Robby Anderson always considered himself a No. 1 receiver, even if few others did. The Jets certainly valued his speed and his potential, and they seemed pleased with the improvement they saw towards the end of last season.
But they never viewed him as their No. 1 in the past or for the future. So losing him to the Carolina Panthers isn't necessarily a big deal.
The real big deal is the problem they're going to have replacing him.
With Anderson now joining his old college coach, Matt Rhule, in Carolina on a two-year, $20 million contract with $12 million guaranteed, the Jets' receiving corps is basically down to this: Jamison Crowder and...and…and…well, mostly Jamison Crowder.
Because beyond Crowder and the 78 catches for 833 yards and six touchdowns he had last season, there isn't much left in Adam Gase's offensive cupboard.
Maybe Quincy Enunwa will make a miraculous return from multiple neck injuries, though that still feels like a bit of a longshot. But right now the No. 2 receiver is Vyncint Smith, who had 17 catches last season. After him …
Well, Jets GM Joe Douglas sure has a lot of work to do.
So far, Douglas has concentrated his offseason work on rebuilding the offensive line and making sure that young quarterback Sam Darnold is protected. And that really was the right approach. But all the time in the world in the pocket will prove useless to Darnold if there aren't receivers getting open. He needs some playmakers, too.
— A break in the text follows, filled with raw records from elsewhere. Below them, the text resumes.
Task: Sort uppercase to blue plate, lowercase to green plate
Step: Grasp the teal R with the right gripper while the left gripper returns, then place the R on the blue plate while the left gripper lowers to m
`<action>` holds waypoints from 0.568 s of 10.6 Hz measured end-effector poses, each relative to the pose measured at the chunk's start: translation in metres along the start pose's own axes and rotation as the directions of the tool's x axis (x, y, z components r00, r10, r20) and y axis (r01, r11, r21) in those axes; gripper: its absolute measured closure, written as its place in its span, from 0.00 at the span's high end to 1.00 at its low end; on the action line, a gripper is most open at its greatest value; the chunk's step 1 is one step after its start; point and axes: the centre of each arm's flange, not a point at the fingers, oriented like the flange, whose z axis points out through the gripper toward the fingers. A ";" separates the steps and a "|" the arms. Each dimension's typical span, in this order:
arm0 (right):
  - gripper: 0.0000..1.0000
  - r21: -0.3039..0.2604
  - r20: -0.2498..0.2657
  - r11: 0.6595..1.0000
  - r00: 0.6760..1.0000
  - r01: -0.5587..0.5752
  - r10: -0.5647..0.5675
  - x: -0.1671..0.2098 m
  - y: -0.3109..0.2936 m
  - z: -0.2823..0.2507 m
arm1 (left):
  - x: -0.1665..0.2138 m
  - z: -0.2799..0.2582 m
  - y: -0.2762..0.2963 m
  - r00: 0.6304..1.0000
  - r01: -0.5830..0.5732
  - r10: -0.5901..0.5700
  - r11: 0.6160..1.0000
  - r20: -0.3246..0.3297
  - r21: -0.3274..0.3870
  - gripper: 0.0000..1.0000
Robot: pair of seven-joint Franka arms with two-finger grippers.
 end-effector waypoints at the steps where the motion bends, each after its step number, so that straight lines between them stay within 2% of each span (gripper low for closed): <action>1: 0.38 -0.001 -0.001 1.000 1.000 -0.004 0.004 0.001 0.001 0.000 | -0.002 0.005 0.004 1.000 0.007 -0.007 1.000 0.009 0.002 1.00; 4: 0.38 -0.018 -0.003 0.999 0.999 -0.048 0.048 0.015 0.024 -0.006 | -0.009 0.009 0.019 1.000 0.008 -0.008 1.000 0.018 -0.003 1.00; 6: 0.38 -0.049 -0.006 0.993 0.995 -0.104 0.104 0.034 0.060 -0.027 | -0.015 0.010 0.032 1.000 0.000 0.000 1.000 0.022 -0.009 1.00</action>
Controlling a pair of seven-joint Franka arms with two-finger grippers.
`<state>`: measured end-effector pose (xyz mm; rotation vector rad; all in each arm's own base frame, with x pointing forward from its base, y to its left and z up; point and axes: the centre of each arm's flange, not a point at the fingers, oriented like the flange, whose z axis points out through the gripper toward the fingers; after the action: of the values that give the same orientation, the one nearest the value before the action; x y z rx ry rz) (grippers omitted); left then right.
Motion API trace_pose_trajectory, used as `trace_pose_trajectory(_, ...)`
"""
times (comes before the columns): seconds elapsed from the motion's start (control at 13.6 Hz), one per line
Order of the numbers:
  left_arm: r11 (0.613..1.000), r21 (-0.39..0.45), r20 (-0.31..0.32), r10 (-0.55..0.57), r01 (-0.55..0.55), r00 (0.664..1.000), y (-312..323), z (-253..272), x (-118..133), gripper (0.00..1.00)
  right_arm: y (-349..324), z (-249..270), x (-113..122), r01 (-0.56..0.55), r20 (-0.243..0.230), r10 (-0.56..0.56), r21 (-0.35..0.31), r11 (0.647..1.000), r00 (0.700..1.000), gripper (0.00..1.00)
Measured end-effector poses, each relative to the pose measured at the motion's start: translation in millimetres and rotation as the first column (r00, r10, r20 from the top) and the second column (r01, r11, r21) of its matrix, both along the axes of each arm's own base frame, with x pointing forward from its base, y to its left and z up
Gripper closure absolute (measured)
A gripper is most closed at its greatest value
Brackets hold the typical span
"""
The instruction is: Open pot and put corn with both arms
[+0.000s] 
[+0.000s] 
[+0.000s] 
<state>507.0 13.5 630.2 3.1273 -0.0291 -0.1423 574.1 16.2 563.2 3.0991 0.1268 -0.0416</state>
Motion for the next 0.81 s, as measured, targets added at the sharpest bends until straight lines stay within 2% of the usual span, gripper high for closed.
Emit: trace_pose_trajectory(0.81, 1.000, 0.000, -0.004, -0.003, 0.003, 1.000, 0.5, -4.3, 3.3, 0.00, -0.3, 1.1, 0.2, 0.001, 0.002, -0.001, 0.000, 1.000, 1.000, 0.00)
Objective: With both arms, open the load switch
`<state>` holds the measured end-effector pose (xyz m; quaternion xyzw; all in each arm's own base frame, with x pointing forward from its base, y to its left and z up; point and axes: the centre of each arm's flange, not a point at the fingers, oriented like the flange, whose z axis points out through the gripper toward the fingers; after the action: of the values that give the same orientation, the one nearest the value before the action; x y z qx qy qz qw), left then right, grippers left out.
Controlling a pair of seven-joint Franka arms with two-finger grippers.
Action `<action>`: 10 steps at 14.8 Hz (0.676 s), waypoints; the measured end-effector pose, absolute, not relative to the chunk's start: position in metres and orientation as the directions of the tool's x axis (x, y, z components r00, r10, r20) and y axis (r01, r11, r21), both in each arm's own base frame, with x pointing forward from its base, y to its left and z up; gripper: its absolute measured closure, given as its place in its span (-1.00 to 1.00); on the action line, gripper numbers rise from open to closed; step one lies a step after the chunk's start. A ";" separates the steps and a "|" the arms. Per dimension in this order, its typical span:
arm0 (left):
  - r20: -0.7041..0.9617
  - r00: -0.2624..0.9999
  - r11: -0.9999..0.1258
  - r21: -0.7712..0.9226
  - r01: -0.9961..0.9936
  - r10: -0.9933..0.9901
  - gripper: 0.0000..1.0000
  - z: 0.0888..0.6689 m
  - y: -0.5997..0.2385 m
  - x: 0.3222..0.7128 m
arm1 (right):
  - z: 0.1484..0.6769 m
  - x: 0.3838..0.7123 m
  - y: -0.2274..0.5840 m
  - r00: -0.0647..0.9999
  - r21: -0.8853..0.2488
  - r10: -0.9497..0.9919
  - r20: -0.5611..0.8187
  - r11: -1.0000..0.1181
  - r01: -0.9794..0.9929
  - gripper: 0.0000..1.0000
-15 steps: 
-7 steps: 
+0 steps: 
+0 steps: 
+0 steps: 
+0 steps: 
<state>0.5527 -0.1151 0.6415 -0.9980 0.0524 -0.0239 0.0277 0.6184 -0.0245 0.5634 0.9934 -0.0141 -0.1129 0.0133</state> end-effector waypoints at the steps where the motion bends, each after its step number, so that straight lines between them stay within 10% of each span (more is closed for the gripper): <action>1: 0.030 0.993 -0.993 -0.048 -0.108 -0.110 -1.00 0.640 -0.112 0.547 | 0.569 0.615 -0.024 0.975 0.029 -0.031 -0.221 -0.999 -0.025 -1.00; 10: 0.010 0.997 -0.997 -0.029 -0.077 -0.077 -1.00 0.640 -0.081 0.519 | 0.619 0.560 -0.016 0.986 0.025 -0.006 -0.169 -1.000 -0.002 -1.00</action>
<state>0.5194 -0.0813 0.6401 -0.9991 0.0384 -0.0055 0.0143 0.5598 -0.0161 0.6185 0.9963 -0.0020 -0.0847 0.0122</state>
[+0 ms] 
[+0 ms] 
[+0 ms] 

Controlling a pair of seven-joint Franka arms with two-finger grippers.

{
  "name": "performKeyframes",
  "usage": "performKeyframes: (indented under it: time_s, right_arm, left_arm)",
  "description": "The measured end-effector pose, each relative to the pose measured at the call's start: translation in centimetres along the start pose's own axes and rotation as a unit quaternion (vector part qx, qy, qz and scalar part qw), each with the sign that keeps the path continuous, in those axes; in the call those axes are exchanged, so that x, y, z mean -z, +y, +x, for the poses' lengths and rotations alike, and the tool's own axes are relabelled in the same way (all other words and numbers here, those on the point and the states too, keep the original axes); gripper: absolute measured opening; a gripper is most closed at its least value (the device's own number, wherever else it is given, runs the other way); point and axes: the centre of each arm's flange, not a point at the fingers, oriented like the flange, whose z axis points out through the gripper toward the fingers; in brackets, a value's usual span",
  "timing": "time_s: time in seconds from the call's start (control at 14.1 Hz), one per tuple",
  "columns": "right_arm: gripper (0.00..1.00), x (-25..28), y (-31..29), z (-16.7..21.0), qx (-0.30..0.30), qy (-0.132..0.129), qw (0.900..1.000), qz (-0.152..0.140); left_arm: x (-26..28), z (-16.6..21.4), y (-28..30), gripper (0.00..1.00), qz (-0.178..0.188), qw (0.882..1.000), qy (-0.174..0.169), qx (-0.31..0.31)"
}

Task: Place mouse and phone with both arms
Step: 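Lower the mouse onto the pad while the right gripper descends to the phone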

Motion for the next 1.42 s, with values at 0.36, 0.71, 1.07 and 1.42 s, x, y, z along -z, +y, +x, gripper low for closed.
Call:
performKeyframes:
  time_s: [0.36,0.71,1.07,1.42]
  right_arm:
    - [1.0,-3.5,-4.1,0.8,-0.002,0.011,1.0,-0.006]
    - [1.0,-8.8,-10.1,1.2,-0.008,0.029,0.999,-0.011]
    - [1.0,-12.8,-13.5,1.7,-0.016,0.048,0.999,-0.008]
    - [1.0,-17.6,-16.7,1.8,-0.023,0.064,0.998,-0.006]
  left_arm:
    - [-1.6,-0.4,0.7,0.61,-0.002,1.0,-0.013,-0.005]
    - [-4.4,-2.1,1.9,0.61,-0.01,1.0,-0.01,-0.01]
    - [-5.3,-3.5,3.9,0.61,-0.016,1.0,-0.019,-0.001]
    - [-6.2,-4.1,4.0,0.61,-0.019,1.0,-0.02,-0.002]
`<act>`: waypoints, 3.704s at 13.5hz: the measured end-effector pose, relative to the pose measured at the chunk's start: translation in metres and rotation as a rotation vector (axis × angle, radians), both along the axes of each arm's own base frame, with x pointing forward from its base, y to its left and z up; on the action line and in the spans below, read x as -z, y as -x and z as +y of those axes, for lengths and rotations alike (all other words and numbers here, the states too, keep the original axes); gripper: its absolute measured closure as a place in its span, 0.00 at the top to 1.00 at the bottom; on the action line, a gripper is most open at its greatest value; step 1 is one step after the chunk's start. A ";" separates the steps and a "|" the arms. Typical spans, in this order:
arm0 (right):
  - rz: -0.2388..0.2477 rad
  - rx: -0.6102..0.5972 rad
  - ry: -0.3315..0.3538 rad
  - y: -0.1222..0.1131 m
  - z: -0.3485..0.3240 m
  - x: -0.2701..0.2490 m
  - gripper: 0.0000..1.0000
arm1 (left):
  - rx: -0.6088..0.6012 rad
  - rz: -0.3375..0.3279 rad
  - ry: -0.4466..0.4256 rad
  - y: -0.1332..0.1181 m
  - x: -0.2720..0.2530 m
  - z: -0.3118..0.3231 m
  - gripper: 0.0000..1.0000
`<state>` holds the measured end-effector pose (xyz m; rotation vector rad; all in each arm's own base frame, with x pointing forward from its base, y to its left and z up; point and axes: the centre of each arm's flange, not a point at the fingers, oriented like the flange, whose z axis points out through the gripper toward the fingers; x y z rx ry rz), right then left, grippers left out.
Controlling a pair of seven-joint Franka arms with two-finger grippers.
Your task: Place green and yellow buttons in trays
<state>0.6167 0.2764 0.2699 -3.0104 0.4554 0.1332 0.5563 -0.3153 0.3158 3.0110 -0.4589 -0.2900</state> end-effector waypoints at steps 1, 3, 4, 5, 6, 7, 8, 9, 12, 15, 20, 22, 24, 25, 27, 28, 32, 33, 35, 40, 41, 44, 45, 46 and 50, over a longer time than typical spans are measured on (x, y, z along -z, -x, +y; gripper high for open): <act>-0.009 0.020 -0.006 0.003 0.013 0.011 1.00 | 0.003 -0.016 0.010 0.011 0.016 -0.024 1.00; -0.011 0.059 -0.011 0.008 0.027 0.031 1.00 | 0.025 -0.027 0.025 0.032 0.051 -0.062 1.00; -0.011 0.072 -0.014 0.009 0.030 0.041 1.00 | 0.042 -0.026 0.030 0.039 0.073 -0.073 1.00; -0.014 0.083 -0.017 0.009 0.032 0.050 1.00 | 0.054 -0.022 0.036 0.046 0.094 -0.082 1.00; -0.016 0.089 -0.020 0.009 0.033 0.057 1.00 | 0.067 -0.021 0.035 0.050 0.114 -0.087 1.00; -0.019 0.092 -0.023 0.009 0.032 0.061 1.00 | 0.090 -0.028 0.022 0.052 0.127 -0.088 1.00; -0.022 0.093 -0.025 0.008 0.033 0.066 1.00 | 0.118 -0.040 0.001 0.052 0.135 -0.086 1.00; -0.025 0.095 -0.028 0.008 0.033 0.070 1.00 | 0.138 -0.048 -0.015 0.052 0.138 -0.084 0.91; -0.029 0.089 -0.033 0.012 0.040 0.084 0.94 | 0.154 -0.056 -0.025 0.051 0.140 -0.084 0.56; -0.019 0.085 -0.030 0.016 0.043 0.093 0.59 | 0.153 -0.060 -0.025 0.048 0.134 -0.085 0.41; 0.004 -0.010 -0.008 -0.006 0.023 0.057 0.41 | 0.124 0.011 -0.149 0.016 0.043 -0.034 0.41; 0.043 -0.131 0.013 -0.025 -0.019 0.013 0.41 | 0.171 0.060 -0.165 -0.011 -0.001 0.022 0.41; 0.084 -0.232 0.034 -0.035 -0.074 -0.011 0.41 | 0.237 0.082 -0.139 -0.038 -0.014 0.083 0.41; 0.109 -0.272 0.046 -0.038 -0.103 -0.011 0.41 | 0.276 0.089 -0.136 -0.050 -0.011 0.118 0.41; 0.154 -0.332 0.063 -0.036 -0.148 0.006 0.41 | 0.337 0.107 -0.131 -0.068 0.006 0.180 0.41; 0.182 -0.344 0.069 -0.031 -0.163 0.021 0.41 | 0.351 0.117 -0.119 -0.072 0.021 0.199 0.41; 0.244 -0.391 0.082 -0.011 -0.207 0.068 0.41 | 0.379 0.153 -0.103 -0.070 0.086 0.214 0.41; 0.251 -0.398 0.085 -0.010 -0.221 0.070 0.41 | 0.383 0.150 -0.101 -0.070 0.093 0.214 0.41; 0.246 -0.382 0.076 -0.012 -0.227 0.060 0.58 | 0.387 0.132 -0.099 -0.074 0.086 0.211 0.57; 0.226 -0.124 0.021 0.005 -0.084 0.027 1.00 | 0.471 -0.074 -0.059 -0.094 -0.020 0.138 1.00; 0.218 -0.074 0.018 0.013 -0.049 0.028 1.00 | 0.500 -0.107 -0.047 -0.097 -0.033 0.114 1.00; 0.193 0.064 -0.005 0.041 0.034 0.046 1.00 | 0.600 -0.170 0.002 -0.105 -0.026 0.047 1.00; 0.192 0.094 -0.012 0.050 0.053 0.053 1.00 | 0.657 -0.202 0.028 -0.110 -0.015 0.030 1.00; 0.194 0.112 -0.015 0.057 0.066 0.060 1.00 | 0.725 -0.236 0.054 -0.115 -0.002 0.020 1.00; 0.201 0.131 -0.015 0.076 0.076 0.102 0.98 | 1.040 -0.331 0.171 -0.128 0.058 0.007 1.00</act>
So what are the options? Unfortunately there aren't many.
The Jets could still re-sign Demaryius Thomas, who had 36 catches for 433 yards last season after coming over from the Patriots. But he's 32 and really nothing more than a third or fourth receiver at this point in his career.
As for the rest of the free-agent market, it's painfully thin. The Jets had nosed around Phillip Dorsett, but he reportedly agreed to terms on a one-year deal with the Seattle Seahawks on Tuesday. The best available receiver is probably Breshad Perriman -- notably a former Raven, which is a trait Douglas seems to like. But he's never had more than the 36 catches for 645 yards and six touchdowns he had in Tampa last year.
The options don't get better from there. There's Demarcus Robinson, a 25-year-old who had a flash of brilliance early last season with the Chiefs, but then still only managed 32 catches for 449 yards despite making 10 starts in one of the NFL's most prolific offenses.
But that's really it. And those are essentially role players the Jets could sign for a cheap, one-year deal with the hope they're able to contribute a little more.
And presumably, Douglas will now have to sign one of them. But now he also almost certainly has to take another receiver in the first two rounds of the draft. He may get his pick of the top receivers -- like Alabama's Jerry Jeudy or Henry Ruggs, or Oklahoma's CeeDee Lamb.
Before Anderson's departure, though, many around the NFL were convinced Douglas was planning to take a tackle at No. 11. If he does, the good news is most scouts think there are a ton of talented receivers who can be found in Rounds 2 and 3, too.
His only other hope is a Hail Mary, that maybe a No. 1 receiver can be found in a trade, the way the Buffalo Bills scored with a deal for Stefon Diggs. There have been reports that maybe the L.A. Rams will make Brandin Cooks available. He's a true No. 1 and only 26, but iscoming off an injury-ravaged season and is only entering the second year of a five-year, $81 million contract extension, so his cost just in cap space is huge.
Knowing all that, re-signing Anderson really was the best choice for the Jets, even if it wasn't a perfect choice. Now that he's gone, it's clear that while Anderson was a pretty limited receiver, he's leaving shoes that may be impossible to quickly fill.